The Digital Markets Act entered into force in November 2022 and became fully applicable in May 2023. It designates large online platforms as 'gatekeepers' — companies that are subject to a set of obligations and prohibitions designed to ensure contestable and fair digital markets. As of 2024, the European Commission had designated six gatekeepers covering 22 core platform services, including Alphabet, Amazon, Apple, ByteDance, Meta, and Microsoft. Non-compliance carries fines of up to 10% of global annual turnover, rising to 20% for repeat infringers, and structural remedies including break-up orders in the most serious cases.

The Act is the most significant attempt to regulate digital markets in EU history, moving away from after-the-fact antitrust enforcement toward ex-ante rules. Specific obligations include prohibiting self-preferencing, mandatory data portability, interoperability for messaging services, and bans on combining personal data across services without explicit consent. The Commission opened its first formal non-compliance proceedings under the DMA in 2024, with investigations targeting Apple's App Store rules and Meta's advertising practices.

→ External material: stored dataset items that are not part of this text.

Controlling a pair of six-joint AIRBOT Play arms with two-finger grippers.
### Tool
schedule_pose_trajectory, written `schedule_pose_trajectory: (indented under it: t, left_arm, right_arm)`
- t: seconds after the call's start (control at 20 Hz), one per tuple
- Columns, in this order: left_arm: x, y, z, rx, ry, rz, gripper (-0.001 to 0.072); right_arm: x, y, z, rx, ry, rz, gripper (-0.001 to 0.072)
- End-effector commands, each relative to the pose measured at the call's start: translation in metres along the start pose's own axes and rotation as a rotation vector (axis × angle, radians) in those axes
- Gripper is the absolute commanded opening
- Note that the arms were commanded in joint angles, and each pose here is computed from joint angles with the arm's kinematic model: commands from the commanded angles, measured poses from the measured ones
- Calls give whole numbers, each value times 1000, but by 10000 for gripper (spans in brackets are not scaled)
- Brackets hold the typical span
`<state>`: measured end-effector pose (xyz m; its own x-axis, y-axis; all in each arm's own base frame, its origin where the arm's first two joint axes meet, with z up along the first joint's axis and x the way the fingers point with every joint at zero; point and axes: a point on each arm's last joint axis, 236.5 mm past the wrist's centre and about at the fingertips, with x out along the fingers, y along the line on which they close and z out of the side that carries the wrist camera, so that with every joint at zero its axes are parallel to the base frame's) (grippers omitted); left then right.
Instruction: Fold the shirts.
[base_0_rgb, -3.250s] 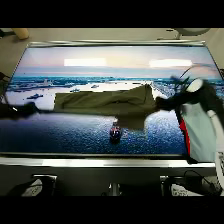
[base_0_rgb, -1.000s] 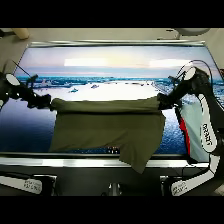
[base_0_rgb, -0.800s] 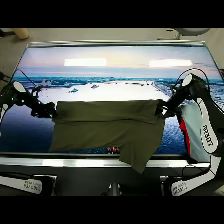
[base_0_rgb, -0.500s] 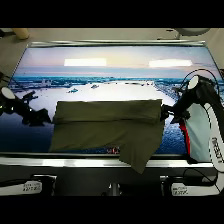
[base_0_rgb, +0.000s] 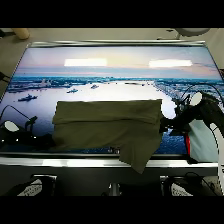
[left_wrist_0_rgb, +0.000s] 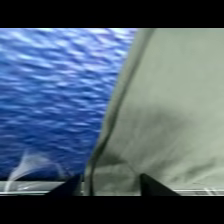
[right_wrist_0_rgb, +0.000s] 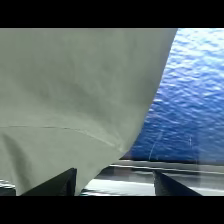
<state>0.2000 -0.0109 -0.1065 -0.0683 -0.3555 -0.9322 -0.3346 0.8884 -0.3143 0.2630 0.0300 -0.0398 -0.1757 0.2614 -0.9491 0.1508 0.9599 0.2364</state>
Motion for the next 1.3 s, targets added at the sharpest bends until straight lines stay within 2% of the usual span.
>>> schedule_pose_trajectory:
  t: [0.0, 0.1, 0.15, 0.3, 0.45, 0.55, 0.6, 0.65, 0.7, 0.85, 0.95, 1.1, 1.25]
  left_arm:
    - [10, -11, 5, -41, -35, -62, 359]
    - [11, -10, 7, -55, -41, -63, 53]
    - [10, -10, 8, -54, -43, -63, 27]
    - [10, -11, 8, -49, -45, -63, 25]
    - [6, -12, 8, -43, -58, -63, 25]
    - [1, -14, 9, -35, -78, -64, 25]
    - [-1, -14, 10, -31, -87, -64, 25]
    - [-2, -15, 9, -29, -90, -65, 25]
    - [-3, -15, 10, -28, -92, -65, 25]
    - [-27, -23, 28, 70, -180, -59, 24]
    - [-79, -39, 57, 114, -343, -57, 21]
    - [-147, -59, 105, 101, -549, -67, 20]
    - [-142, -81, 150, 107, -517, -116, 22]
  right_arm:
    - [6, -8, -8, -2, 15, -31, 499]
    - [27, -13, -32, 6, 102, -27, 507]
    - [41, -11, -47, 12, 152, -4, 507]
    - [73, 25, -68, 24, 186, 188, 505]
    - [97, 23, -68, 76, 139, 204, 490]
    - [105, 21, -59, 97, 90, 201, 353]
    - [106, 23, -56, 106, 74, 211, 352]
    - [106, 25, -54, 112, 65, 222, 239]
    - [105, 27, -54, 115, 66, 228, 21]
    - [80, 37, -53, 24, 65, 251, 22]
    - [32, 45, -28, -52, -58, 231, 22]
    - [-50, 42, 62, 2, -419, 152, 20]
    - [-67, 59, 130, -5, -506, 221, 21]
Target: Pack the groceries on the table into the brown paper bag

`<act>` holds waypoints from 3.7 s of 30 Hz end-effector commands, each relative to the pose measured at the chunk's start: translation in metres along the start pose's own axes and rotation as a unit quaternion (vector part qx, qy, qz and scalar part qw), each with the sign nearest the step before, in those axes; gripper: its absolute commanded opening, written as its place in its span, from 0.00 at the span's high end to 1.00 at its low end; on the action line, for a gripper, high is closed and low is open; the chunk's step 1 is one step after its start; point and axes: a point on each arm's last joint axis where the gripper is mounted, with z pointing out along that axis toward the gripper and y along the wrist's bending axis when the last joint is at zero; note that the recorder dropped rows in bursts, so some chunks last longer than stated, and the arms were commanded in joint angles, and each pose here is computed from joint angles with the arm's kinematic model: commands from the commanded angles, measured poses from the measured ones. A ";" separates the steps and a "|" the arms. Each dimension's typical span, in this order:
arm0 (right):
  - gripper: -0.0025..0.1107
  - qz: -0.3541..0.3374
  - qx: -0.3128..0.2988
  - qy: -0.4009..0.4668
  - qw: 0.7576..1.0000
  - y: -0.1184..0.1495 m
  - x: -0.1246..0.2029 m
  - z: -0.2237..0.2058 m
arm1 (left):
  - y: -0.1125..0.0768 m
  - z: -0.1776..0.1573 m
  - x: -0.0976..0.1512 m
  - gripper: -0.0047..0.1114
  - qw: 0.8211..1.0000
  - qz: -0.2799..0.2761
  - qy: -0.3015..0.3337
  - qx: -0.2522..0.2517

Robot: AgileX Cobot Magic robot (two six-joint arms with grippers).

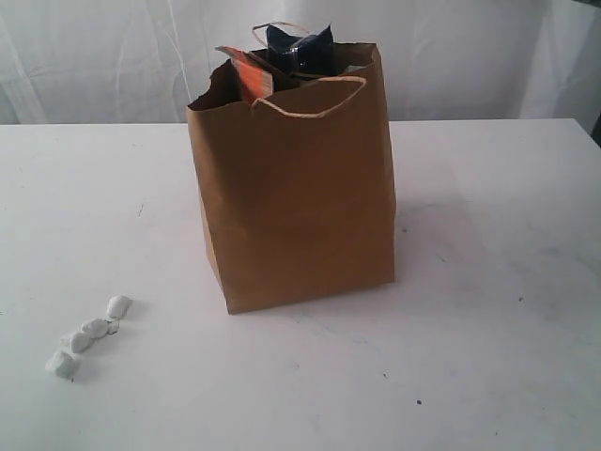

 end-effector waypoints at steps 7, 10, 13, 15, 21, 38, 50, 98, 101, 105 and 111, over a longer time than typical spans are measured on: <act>0.98 -0.001 0.139 0.109 0.984 -0.049 0.096 -0.052 | -0.013 -0.003 -0.020 0.96 0.990 0.039 -0.116 0.070; 0.98 0.005 0.131 0.176 0.976 -0.044 0.139 -0.061 | -0.017 -0.005 -0.024 0.96 0.985 0.039 -0.144 0.091; 0.98 0.010 0.115 0.224 0.968 -0.036 0.168 -0.071 | -0.019 -0.005 -0.026 0.96 0.982 0.054 -0.154 0.095; 0.98 0.015 0.101 0.247 0.964 -0.031 0.180 -0.077 | -0.018 -0.005 -0.025 0.96 0.982 0.071 -0.153 0.091; 0.98 0.198 0.158 0.191 0.948 -0.029 0.175 -0.096 | -0.017 -0.005 -0.024 0.96 0.974 0.146 -0.153 0.075; 0.98 0.018 0.229 -0.176 0.957 -0.023 0.093 -0.225 | -0.009 -0.014 -0.040 0.96 0.984 0.139 -0.110 0.024; 0.98 0.041 0.189 -0.185 0.964 -0.015 0.094 -0.232 | -0.009 -0.014 -0.040 0.96 0.984 0.140 -0.110 0.024; 0.98 0.035 0.204 0.131 0.970 0.003 0.230 -0.221 | -0.009 -0.014 -0.040 0.96 0.984 0.141 -0.109 0.023; 0.98 0.035 0.204 0.131 0.970 0.003 0.230 -0.221 | -0.009 -0.014 -0.040 0.96 0.984 0.141 -0.109 0.023; 0.98 0.035 0.204 0.131 0.970 0.003 0.230 -0.221 | -0.007 -0.013 -0.037 0.96 0.986 0.140 -0.092 0.013; 0.98 0.035 0.204 0.131 0.970 0.003 0.230 -0.221 | -0.014 -0.023 -0.060 0.96 0.967 0.183 -0.174 0.030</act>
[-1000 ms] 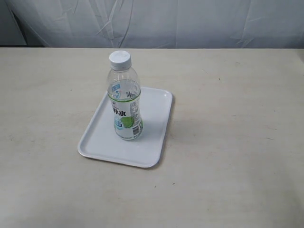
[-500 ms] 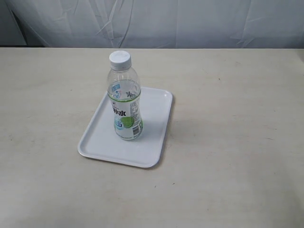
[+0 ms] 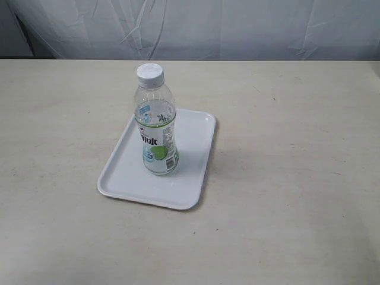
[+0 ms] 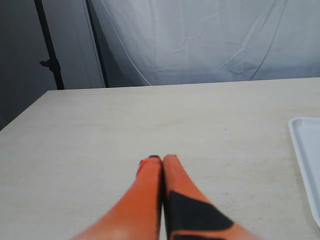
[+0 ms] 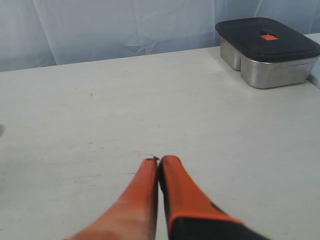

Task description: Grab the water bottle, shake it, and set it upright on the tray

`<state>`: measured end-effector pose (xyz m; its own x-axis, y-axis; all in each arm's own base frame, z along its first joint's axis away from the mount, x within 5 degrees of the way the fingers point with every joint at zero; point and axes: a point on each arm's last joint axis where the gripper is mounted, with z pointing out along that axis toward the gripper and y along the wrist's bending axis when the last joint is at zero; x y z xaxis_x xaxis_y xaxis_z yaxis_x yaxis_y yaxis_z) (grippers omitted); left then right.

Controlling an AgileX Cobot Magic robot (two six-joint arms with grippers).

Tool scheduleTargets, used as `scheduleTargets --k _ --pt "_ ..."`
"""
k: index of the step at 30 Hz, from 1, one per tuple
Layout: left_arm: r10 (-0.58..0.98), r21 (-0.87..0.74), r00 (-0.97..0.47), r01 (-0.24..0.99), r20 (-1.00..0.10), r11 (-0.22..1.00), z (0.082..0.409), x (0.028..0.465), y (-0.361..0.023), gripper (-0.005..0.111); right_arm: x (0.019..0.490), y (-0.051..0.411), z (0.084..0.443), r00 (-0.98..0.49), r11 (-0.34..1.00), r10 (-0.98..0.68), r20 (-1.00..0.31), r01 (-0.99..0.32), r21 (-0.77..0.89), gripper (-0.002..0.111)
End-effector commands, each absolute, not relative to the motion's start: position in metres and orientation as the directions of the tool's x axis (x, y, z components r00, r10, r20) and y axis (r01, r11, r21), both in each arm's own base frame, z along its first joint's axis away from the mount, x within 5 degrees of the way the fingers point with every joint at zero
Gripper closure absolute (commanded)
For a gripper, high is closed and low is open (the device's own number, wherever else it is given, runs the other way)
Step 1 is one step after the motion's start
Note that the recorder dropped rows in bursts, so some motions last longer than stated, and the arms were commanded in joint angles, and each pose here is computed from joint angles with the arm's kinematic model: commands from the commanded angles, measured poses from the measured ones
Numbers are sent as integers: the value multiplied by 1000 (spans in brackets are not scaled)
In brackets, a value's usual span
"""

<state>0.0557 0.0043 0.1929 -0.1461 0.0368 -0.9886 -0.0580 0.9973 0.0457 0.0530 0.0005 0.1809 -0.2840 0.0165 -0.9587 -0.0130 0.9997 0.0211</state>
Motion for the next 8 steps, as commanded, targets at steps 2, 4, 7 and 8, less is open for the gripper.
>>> scheduleTargets --k 2,4,7,8 --pt "32 40 -139 -60 -990 997 193 55 4 107 53 1 181 -269 1000 19 -963 -12 23 102" --pt "32 40 -139 -60 -990 997 193 55 4 107 53 1 181 -269 1000 19 -963 -12 23 102" --pt "30 39 -139 -61 -990 997 193 55 4 107 53 1 181 -269 1000 19 -963 -12 23 102" --pt "30 39 -139 -61 -990 997 193 55 4 107 53 1 181 -269 1000 19 -963 -12 23 102"
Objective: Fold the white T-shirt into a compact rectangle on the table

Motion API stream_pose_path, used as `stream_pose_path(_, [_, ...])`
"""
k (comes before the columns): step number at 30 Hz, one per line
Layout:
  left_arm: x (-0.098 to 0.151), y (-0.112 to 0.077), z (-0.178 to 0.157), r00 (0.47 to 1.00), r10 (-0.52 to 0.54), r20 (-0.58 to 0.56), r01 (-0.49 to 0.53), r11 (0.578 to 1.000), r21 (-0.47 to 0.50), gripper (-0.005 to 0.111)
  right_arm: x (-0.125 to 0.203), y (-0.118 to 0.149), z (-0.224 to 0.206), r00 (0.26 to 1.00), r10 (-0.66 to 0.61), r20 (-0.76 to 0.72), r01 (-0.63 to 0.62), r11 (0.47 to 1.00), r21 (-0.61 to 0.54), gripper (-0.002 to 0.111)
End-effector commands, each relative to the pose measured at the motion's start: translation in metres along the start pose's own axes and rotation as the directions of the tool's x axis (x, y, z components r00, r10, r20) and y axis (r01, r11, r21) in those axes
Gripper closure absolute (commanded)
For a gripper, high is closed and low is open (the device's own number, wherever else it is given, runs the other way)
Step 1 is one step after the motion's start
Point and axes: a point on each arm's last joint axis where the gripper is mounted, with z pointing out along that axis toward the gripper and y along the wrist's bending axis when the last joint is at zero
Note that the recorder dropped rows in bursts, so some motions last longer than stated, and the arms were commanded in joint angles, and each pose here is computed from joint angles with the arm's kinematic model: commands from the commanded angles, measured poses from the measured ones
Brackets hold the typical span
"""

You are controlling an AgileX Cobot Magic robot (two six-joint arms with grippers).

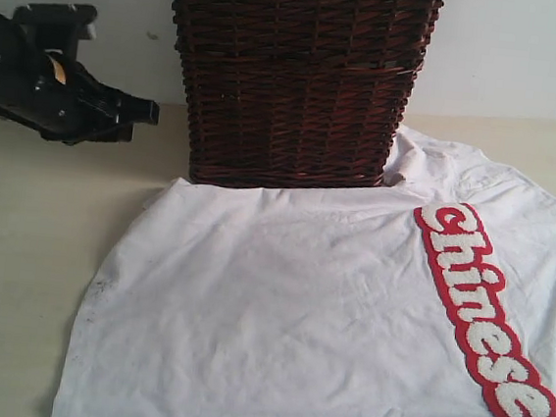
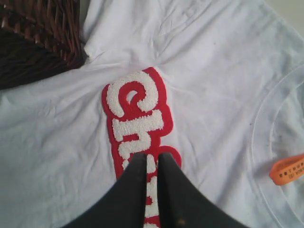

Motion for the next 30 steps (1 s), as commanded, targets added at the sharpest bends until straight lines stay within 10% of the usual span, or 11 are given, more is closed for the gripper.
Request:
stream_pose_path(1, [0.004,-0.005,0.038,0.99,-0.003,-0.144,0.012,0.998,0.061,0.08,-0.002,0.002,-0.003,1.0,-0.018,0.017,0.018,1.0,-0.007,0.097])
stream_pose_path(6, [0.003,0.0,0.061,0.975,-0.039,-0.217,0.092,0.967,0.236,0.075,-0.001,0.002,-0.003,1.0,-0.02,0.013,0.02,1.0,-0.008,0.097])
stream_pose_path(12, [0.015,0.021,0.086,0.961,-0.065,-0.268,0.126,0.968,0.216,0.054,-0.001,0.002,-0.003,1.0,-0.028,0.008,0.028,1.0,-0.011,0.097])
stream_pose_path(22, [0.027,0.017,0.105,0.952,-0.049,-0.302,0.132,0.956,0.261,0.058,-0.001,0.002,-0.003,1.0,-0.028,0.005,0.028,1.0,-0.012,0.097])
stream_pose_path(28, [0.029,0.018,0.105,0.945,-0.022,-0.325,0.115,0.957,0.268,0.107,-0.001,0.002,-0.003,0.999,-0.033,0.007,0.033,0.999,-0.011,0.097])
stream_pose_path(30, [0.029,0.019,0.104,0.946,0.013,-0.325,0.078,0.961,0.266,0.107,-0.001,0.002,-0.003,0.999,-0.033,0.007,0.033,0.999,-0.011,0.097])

In 2025 the Commission expanded its DMA scrutiny to cloud services, opening probes into AWS and Azure over practices that allegedly make it harder for customers to switch cloud providers — a direct confrontation with the dominant US hyperscalers. Simultaneously, the Brussels fines handed to Apple, Meta, and X under the DMA signalled that the regulation's enforcement phase was accelerating. The Trump administration's reaction — threatening retaliatory tariffs via Section 301 — raised the DMA's geopolitical stakes substantially.